"Capital! capital!"
Pachin carried out his idea as quickly as possible. Ventura got into the carriage, and off they went.
Although at first the mare rebelled a little, once on the highroad the thought of the stable at Sarrio, her usual abode, made her go very well.
The girl told the servant to drive her to Don Rudesindo's house, as she was on rather intimate terms with his wife. There she remained until two or three days after the event, when her father took her to Madrid, and from thence to Ocaña, where she was shut up in a convent by the joint arrangement of Gonzalo and Rosendo. The great patrician, as we know, was not much in favor of positive religions, but "as long as society provided no other coercive measures for certain moral transgressions, he was perforce led to look for them from old social institutions, deficient and vitiated as they might be."
We must now return to Gonzalo. He passed the whole day locked in his room in a state of agitation approaching madness. The only person who ventured to enter his room was Don Rosendo, who talked to him in a kind and dignified style, adorned with periphrases and florid periods befitting his character as a writer. He took a seat by his side and cursed his daughter, "whose inexpressible conduct, defying [Don Rosendo had lately taken a great fancy to this verb] at once morality, law, and social practise, had placed her beyond the pale of all legal and family protection."
It was he who suggested shutting her up for a time in a convent. Poor Gonzalo, overwhelmed and distraught, never answered a word, but listened to him while walking backward and forward across the room with his hands in his pockets and his eyes wet and gloomy. Once only he raised his head to say with firmness:
"Take her where you like—but don't let her see my children. I do not want her lips to touch them."

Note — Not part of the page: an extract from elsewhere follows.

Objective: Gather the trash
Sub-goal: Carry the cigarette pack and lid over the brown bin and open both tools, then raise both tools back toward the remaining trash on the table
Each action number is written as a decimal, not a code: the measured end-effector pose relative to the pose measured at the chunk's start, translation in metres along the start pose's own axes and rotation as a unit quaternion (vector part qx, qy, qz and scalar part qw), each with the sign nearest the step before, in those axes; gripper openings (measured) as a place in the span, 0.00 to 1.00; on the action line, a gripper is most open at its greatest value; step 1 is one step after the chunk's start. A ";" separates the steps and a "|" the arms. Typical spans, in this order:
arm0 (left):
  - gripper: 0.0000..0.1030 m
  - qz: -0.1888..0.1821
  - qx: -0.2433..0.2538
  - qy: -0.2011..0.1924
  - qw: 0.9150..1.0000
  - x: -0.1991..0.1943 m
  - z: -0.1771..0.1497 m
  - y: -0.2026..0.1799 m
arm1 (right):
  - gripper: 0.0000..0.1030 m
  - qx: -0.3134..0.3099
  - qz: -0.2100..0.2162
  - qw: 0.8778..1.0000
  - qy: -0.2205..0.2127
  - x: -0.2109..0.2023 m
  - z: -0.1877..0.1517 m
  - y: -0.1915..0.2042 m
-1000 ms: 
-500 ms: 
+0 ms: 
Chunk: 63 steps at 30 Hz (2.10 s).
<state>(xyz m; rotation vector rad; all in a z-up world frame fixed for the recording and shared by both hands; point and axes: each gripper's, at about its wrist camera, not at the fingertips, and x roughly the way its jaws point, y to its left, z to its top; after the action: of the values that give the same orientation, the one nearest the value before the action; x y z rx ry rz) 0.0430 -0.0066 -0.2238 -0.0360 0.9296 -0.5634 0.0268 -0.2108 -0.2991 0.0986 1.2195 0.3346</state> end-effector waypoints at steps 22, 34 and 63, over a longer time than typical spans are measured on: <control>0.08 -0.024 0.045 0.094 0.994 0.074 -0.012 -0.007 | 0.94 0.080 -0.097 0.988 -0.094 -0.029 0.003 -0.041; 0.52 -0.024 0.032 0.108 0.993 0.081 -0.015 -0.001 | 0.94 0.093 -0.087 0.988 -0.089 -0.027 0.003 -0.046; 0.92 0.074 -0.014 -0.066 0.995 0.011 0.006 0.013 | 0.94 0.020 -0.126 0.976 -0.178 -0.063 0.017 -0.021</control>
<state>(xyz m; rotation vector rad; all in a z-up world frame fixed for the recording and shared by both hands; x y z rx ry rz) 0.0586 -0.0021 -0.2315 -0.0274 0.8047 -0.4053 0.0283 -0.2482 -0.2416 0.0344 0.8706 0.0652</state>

At dusk a servant came to tell Gonzalo that two gentlemen had arrived in a trap, who wished to see him on urgent business. Guessing immediately the import of the matter he said at once: "Show them in."
Two gentlemen from Nieva then entered. One was the Marquis of Soldevilla, a middle-aged man, quite bald, with a complexion marked with erysipelas, and black teeth. He talked in a loud tone to seem at his ease. The other, named Golarzo, was old, gray, and a man of few words or friends. They came on behalf of the duke to arrange a serious matter that had happened the previous night—about an affair of honor. The duke did not wish to rob the Señor de las Cuevas of the reparation due to him. To run away on such an occasion was not according to his habits nor his character, neither was it befitting his social status. But at the same time, in the interest of Gonzalo and himself, he expected that all would be executed with as much privacy as possible.
Without wincing, and affecting a calmness he was far from feeling, Gonzalo put no check to the loquacity of the marquis, which bordered on impertinence.